Most employers are required to abide by workers' compensation laws in their respective states. Generally, they must purchase workers' compensation insurance from an insurance provider, and then subsequently file a claim with their insurance when an employee requests workers' compensation. Some states allow larger employers to self-insure against workers' compensation claims, while small employers with minimal employees may not be required to purchase workers' compensation insurance for their organization. 

What if an employer does not purchase workers' compensation insurance?

While it may seem like an added expense that only benefits the employees of the organization, the workers' compensation system is also designed to protect employers. Under workers' comp rules, an injured worker seeking benefits through the insurance policy foregoes any further legal action against the employer, except under cases of flagrant employer misconduct.  

If the employer does not carry workers' compensation insurance, the injured employee (or family) can seek legal action against their employer. The employer, at that point, may be subject to a variety of penalties, ranging from minor to severe depending on the circumstances. Some employers may be subject to fines, while others may find that they face criminal prosecution, personal liability or civil lawsuit. 

Employer responsibilities in regards to workers' compensation claims

The law places some mandates on employers in regards to workers' compensation. First, employers must post that they are in compliance with current laws. This notice should be posted in a public area where it is visible to most employees on a frequent basis.

Beyond posting notice, employers must be quick to take action in the event of an injury at the workplace. Employers must seek medical attention in the event of an emergency on the jobsite, or allow the injured employee to seek care from a health care professional. 

After an injury has occurred, employers are required to fill out a detailed report about the incident. Every accident or injury should be logged in order to maintain proper records for the workers' compensation insurance policy. Employees are required to participate in these reports, and refusal to do so can result in penalties for the individual employee. In addition to completing the reporting process, employers also must respond to any requests for further information or documentation from the insurance company or the workers' compensation board within the state. 

Retaliation for filing a claim is against the law

To help protect employees who file a workers' compensation claim against their employers, employers have a duty not to retaliate against employees who seek compensation after a workplace injury or illness. Unfortunately, despite the fact that this is a duty of workers' compensation laws, many employers will try to subtly discipline employees who have sought workers' compensation claims. Some employees are unable to be promoted after filing a claim, while others may be outright terminated after the fact. 

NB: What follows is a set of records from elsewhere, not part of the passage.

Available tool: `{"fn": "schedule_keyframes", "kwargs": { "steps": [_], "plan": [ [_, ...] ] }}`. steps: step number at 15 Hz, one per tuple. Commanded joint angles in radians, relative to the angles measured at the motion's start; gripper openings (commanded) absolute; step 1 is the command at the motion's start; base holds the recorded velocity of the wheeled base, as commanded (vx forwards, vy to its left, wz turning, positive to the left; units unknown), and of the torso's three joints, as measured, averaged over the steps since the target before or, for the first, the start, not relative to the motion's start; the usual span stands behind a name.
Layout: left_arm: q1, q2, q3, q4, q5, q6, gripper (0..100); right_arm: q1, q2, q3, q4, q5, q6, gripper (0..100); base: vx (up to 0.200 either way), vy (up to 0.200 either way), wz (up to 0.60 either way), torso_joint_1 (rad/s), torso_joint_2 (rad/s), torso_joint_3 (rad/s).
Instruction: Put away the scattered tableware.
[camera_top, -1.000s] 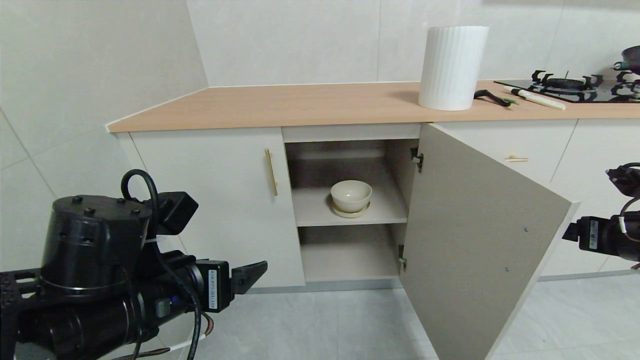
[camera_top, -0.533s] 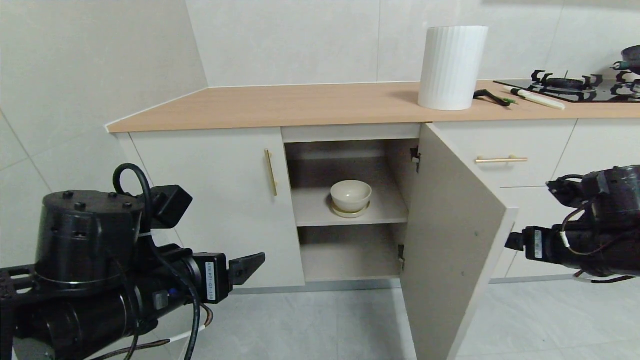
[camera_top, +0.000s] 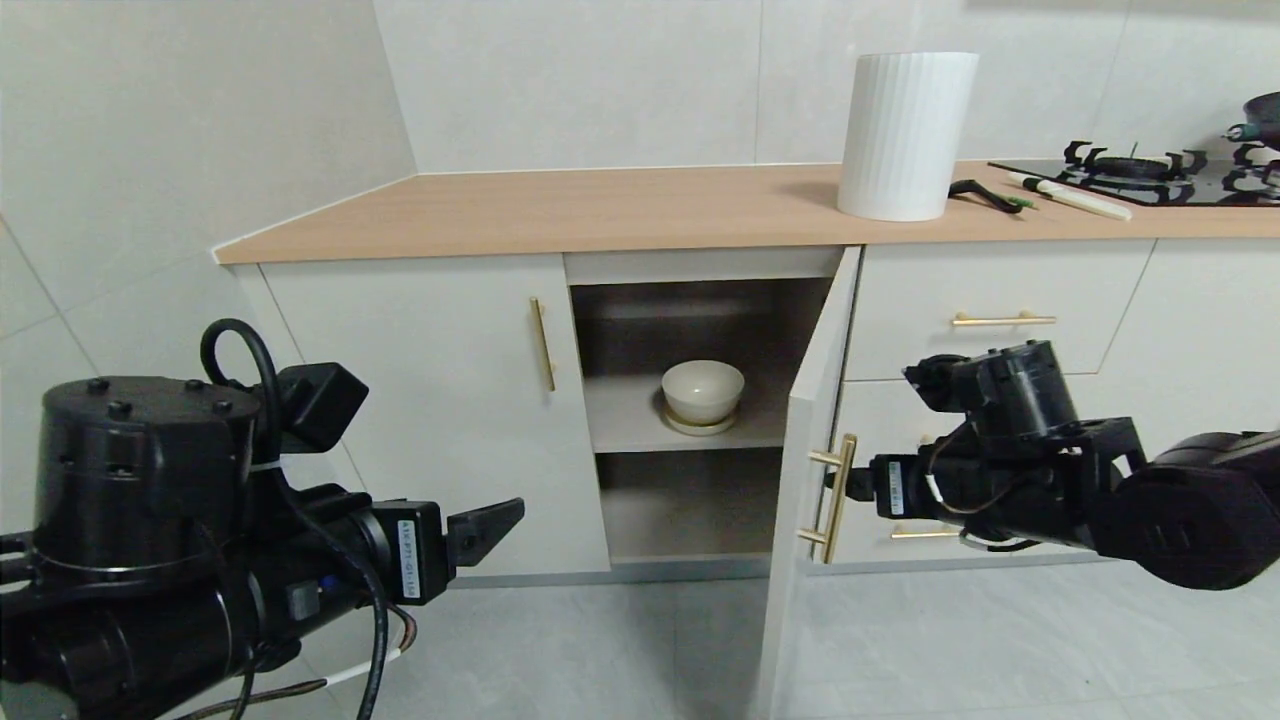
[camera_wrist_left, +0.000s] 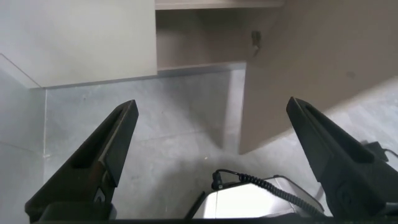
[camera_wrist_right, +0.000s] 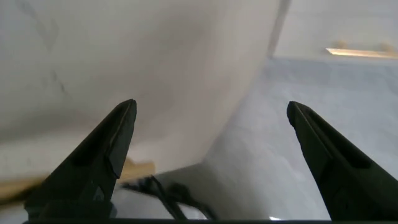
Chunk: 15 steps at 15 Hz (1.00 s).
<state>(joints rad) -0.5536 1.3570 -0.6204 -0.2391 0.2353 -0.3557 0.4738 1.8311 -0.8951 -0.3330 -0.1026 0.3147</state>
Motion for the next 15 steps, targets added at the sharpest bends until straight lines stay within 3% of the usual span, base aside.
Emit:
{"fn": "schedule_keyframes", "kwargs": {
  "steps": [1, 9, 15],
  "plan": [
    [0.0, -0.007, -0.001, 0.0, 0.001, 0.0, 100, 0.019, 0.114, -0.084, -0.009, 0.0, 0.023, 100, 0.0, 0.0, 0.0, 0.0, 0.0, 0.0],
    [0.001, -0.01, 0.001, 0.004, 0.007, 0.004, 100, 0.019, 0.234, -0.228, -0.009, 0.006, 0.055, 100, 0.0, 0.0, 0.0, 0.0, 0.0, 0.0],
    [0.001, -0.007, 0.001, 0.006, 0.007, 0.006, 100, 0.019, 0.26, -0.275, -0.009, 0.006, 0.067, 100, 0.2, 0.0, 0.0, 0.0, 0.0, 0.002]
  ]
}}
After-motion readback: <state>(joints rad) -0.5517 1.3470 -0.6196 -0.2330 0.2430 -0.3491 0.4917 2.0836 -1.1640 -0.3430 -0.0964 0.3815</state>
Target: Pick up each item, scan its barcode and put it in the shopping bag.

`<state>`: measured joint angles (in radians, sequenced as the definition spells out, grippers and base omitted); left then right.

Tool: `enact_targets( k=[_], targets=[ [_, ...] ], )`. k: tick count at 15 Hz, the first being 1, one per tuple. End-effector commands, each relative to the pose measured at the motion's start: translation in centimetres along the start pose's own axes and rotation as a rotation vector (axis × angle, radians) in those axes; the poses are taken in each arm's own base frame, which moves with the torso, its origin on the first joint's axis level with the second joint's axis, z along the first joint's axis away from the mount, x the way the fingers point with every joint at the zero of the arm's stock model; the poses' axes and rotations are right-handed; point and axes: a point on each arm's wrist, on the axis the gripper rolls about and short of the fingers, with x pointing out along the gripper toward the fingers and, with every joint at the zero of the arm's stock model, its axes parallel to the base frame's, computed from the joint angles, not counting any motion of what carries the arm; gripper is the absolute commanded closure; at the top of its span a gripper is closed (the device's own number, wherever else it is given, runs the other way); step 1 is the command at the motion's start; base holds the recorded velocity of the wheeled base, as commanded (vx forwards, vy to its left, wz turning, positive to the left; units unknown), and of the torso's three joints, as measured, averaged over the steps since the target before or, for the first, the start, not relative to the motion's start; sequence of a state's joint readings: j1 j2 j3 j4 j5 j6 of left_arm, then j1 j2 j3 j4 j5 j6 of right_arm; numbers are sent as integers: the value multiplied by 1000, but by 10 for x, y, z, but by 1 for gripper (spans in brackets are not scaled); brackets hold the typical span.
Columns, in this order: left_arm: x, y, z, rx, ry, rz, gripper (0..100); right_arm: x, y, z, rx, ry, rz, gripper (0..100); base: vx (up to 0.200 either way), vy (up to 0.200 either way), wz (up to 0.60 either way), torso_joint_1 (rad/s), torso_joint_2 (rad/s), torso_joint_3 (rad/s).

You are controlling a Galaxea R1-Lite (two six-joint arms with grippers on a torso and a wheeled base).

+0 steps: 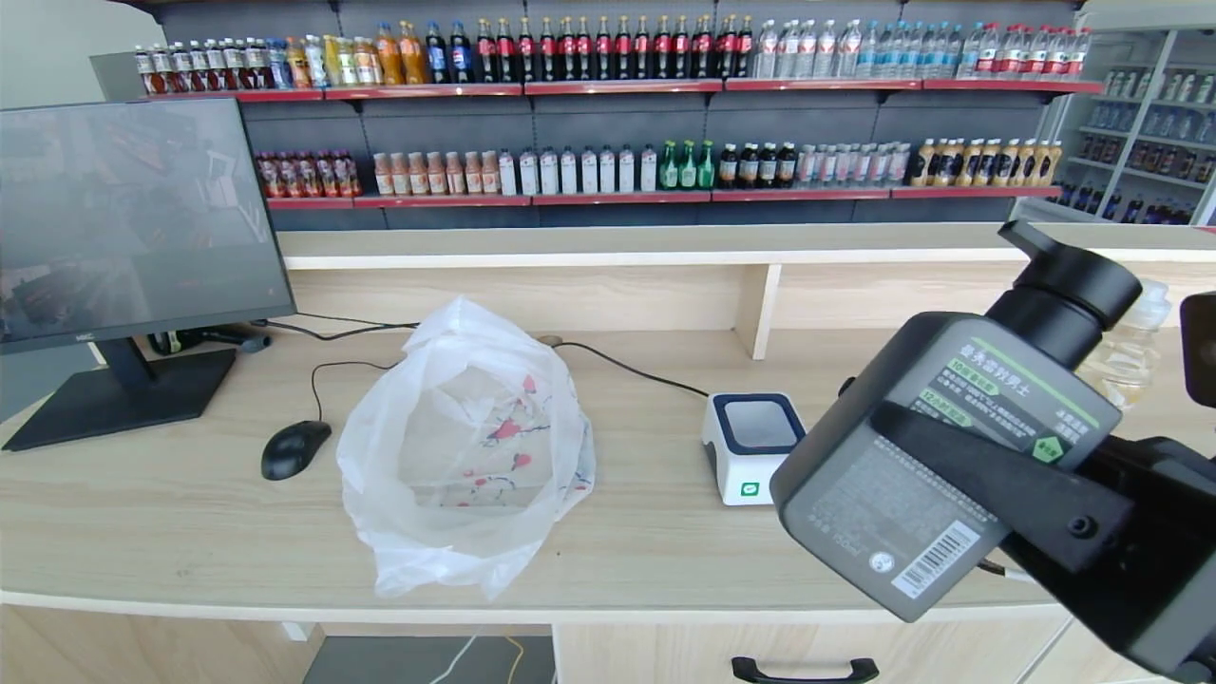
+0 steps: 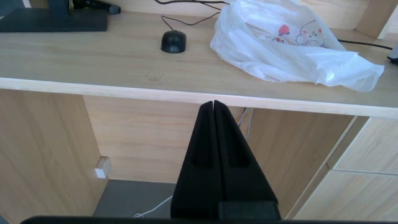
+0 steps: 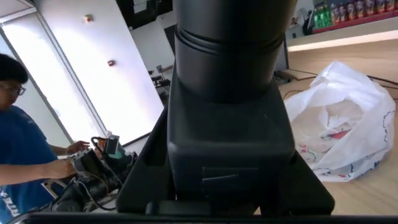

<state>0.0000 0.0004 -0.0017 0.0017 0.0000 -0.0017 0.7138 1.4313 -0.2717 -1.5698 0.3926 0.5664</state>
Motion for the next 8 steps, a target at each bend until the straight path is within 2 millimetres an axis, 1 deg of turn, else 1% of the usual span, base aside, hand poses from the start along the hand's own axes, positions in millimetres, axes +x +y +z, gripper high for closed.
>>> enact_targets(
  k=[1,3,5,6,8],
  targets=[
    [0,0,0,0,0,0,100,-2,-15,-5,-49,23,-69,100,0,0,0,0,0,0],
    [0,0,0,0,0,0,100,-6,-33,-8,-153,47,-149,100,0,0,0,0,0,0],
    [0,0,0,0,0,0,100,-16,-46,-11,-270,78,-223,100,0,0,0,0,0,0],
    [0,0,0,0,0,0,100,-18,-47,-11,-295,83,-238,100,0,0,0,0,0,0],
    [0,0,0,0,1,0,100,-27,-58,-9,-400,82,-353,100,0,0,0,0,0,0]
  ],
)
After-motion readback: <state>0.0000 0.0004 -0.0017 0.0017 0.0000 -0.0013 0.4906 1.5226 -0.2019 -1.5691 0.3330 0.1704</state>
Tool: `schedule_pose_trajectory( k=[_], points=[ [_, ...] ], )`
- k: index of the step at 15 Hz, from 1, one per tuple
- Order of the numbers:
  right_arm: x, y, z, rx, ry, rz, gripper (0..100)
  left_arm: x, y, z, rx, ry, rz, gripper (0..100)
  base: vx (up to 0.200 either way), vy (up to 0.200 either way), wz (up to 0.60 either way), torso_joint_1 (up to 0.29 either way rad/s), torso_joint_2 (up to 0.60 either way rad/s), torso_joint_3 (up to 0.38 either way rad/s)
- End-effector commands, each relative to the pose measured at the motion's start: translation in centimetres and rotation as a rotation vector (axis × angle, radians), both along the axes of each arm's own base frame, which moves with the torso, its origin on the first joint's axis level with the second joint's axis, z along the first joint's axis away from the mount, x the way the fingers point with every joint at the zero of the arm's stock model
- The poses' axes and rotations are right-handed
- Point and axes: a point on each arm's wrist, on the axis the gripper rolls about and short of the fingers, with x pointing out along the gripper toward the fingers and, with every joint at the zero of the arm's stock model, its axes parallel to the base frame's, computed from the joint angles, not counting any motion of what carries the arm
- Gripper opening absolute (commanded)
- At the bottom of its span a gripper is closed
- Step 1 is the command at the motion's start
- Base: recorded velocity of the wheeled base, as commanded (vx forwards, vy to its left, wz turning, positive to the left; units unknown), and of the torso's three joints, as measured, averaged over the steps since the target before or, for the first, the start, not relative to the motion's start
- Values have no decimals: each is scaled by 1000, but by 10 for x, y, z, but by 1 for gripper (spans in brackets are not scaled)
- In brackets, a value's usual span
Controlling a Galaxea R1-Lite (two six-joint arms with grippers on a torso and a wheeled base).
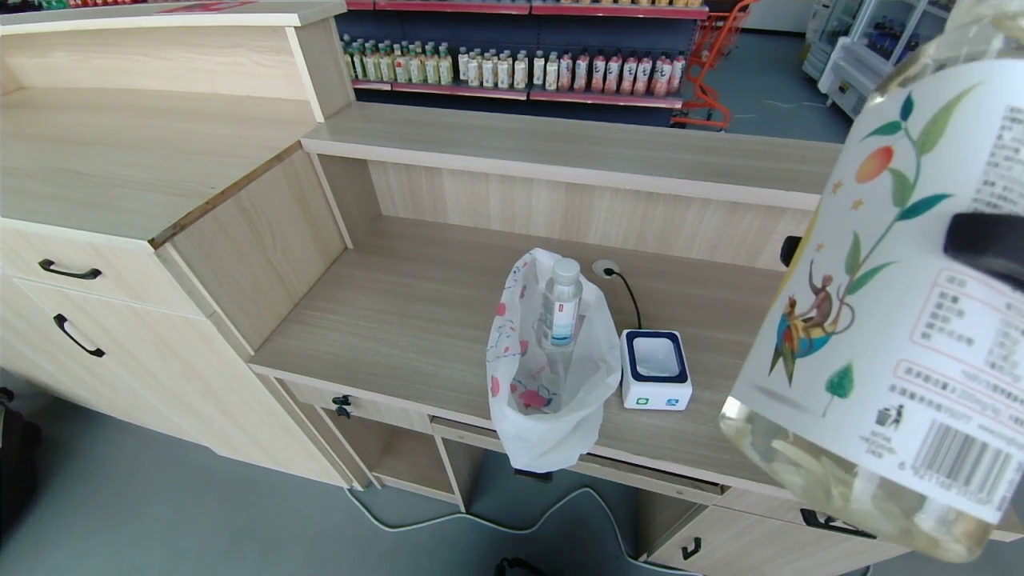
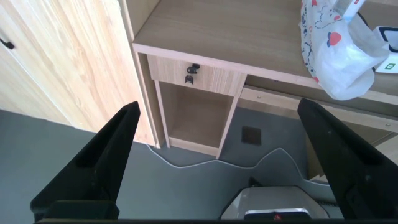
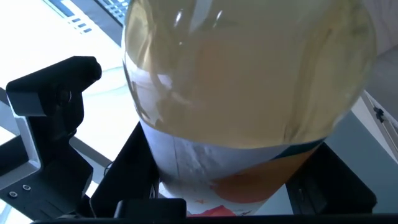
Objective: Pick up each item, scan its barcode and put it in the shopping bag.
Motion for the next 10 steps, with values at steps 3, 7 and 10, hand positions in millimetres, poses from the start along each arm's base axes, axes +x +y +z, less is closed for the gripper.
schedule_pose_trajectory(
  k=[3,7,10],
  points=[
    [-2,6,0,-7,-15,28,0,0,0,0,0,0,0,100,0,0,0,0,0,0],
    [-3,5,1,-9,-18,30,0,0,0,0,0,0,0,100,0,0,0,0,0,0],
    [-4,5,7,5,-34,30,0,0,0,0,0,0,0,100,0,0,0,0,0,0]
  ],
)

Employees who feel that they have been discriminated against are able to take legal action against their employers under the "retaliatory discharge" tort. These civil action lawsuits allow employees to seek damages in the event of disciplinary action, punishment or termination that stems from a workers' compensation claim. Employees who have experienced retaliation in the wake of a workers' compensation claim should work with an attorney who specializes in workers' compensation law. An experienced attorney will be able to help the individual employee collect the evidence necessary to prove their case and receive the settlement that they deserve after the stress and frustration that they endured after a workplace injury or illness.